### Data extract:
▽

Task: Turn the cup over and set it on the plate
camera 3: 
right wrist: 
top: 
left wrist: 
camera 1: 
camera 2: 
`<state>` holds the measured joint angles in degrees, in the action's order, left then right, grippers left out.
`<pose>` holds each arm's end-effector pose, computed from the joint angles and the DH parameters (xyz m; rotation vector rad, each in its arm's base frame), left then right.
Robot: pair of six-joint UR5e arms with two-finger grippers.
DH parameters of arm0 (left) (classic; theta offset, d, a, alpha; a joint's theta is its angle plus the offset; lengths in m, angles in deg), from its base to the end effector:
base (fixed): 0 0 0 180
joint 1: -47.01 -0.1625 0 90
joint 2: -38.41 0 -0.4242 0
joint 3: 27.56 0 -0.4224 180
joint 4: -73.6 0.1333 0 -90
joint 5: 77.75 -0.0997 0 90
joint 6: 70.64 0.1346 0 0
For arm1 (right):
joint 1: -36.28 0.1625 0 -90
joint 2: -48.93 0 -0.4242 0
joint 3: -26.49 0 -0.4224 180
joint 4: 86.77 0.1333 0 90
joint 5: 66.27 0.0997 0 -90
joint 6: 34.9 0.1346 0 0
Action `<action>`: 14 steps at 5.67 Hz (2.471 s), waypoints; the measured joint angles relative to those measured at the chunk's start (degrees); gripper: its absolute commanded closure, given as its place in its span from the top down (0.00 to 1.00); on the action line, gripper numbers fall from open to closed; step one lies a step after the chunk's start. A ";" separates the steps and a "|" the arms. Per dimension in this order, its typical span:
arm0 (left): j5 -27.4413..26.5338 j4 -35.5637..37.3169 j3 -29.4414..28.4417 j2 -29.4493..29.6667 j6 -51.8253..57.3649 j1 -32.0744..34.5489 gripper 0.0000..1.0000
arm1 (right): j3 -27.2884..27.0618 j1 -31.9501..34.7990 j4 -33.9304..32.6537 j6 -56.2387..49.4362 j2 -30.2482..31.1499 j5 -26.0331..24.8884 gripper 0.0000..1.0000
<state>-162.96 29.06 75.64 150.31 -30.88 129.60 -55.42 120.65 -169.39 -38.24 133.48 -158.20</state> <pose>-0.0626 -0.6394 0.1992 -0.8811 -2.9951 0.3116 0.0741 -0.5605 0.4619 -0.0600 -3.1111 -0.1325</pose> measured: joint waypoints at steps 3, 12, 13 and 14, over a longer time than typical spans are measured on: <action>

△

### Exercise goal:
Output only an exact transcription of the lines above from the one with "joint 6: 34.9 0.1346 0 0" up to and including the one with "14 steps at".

### Exercise result:
joint 6: 34.9 0.1346 0 0
Action `<action>`: 14 steps at 5.67 Hz (2.471 s), waypoints; the measured joint angles relative to those measured at the chunk's start (degrees); gripper: its absolute commanded closure, given as its place in its span from the top down (0.00 to 1.00); on the action line, gripper numbers fall from open to closed; step one lies a step after the chunk's start. A ";" separates the steps and a "|" the arms. Per dimension in this order, its typical span:

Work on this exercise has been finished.